Le buzz concernant l’effet potentiellement mortel du paracétamol ( Doliprane et autres noms : 93 en tout semble-t-il !!!) pris sur le long terme, ne pouvait pas m’échapper.

Tout est parti d’un reportage sur la télévision publique qui faisait référence à une étude récente .

Les médias traditionnels s’en sont emparés. Les médecins journalistes et médiatiques en sont allés de leurs explications. Le Quotidien du médecin en a parlé.

Cependant, un certain nombre de problématiques n’ont, semble-t-il pas été ou peu évoquées:

Ce n’est pas parce qu’un médicament est en vente libre qu’il est sans danger. Mais la facilité de l’obtenir, la publicité faite à son propos peut légitiment le faire croire .

Qui s’émeut de cette publicité ?

Ce médicament est le médicament le plus vendu en France .

Qui parle aussi de cette “frénésie” de consommation de médicaments telle qu’elle est en France et ne se retrouve pas dans les autres pays ?

Il existe une promotion de l’automédication pour le plus grand bénéfice des fabricants.

Qui aborde la problématique de cette promotion ?

La surconsommation et le  mésusage sont inévitables.

Il est rappelé qu’au delà de 4g le risque sur le foie est très bien connu.

Mais qui évoque que ses effets graves liés aux prises de plus de 4 g par 24h ont “explosé” depuis que le paracétamol n’est plus en prise de 500mg uniquement mais atteint 1g par prise ?

Qui évoque que c’est Sanofi et son Doliprane 1g qui en a été le promoteur ?

Qui rappelle que le paracétamol est un médicament de confort ( plus ou moins efficace en fonction des personnes) et non un médicament qui soigne et guéri ?

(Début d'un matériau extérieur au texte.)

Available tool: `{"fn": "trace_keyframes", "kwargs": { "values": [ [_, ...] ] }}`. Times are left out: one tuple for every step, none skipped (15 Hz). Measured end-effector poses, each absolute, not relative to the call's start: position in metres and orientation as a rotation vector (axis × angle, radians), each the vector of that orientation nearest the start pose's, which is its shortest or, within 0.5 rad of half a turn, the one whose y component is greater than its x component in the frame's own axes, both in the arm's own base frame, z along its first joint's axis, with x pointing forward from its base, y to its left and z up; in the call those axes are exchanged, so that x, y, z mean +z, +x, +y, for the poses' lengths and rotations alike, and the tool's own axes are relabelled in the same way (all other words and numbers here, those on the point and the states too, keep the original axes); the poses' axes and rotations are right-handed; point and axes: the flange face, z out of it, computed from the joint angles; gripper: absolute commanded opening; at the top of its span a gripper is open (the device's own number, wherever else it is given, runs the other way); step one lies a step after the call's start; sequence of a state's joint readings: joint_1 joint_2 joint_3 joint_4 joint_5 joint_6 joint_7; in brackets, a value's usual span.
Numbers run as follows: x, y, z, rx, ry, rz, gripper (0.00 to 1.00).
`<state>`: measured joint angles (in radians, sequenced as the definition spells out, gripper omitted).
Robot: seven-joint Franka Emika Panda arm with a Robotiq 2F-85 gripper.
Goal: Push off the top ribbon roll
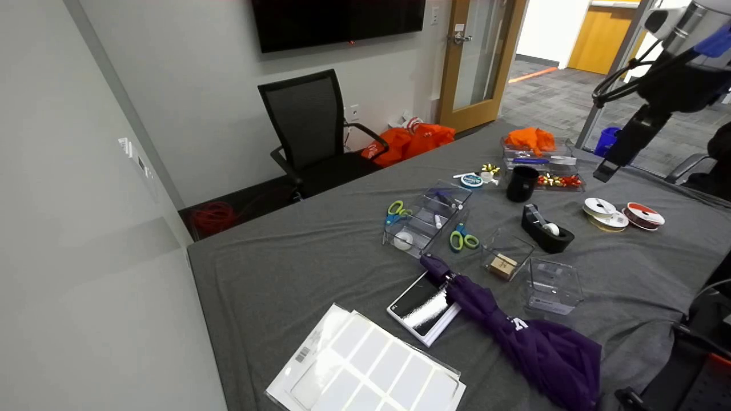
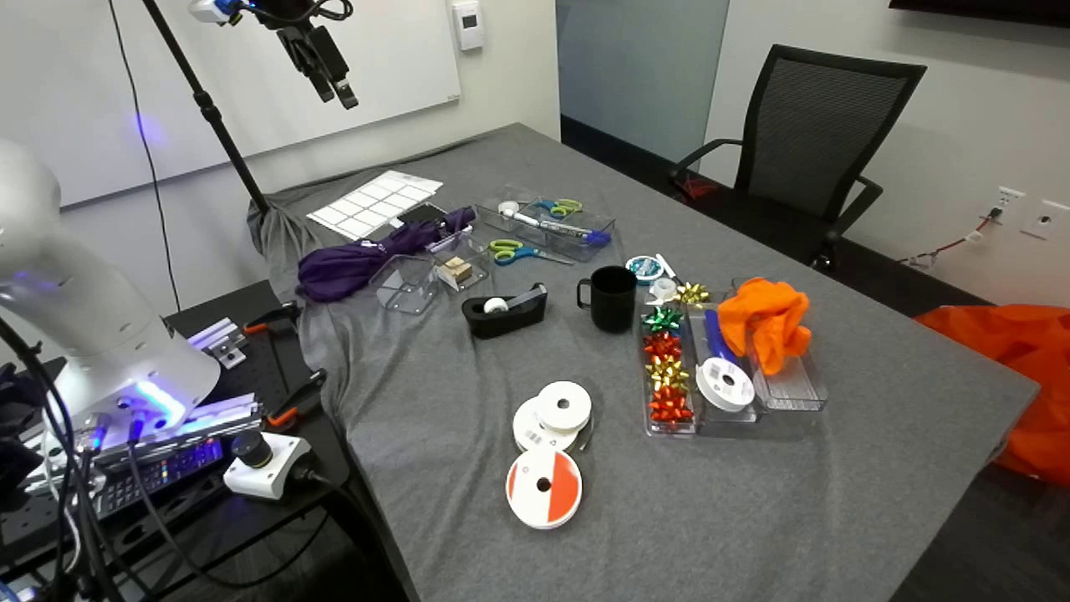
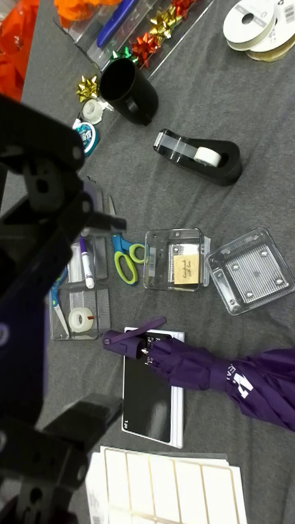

Qui de ce fait évoque la fameuse balance bénéfice/risque ?

Prendre un risque lié à la prise d’un médicament pour un confort est une question que chacun devrait se poser . Qui le fait ?

Les patients en sont-ils même informés ?

Enfin, qui s’insurge contre le fait que les problèmes de santé sont devenus un sujet médiatique pour faire parler, pour faire le buzz au même titre que la chute d’une star de la chanson ?

L’annonce faite par une ministre de la santé de résultats préliminaires d’une étude sur un médicament antiviral contre le virus Ebola suit la même logique . Les médias se sont-ils fait alors l’écho de l’indignation provoqué par cette annonce ministérielle ?

 

Faire du buzz, faire du buzz, faire du buzz.

Aujourd’hui il faut faire parler , vendre , la communication est plus importante que tout le reste .

Quand il s’agit de vendre un produit de consommation , cela peut se comprendre .

Mais pour la santé cela est problématique .

 

A moins que la santé soit devenu un produit de consommation courante .

 

Oui, je pense que c’est cela , la santé est devenu un bien de consommation .

Ce n’est pourtant pas ce que j’ai appris .

 

2 commentaires

  1. Je me souviens avoir été étonnée par une réplique du film « Les intouchables », où un personnage se moquait d’un autre qui voulait se suicider au doliprane, comme si ce ‘n’était pas possible.

  2. « la santé est devenu un bien de consommation .
    Ce n’est pourtant pas ce que j’ai appris . »
    Si tous les labos pharmaceutiques et les hautes instances gouvernementales gravitant autour du milieux médical pouvait tenir le même discours…
    Hélas, la vente de médicaments est un business comme un autre, avec des gros profits à faire et des actionnaires à rémunérer et lorsque de plus ça devient un bien de consommation, il est de bon ton d’éviter de parler des effets secondaires afin de ne pas perturber les ventes…
    Après le consommateur est lui-même même un peu coupable pour vouloir ignorer que tout médicament possèdes immanquablement des effets secondaires plus ou moins graves.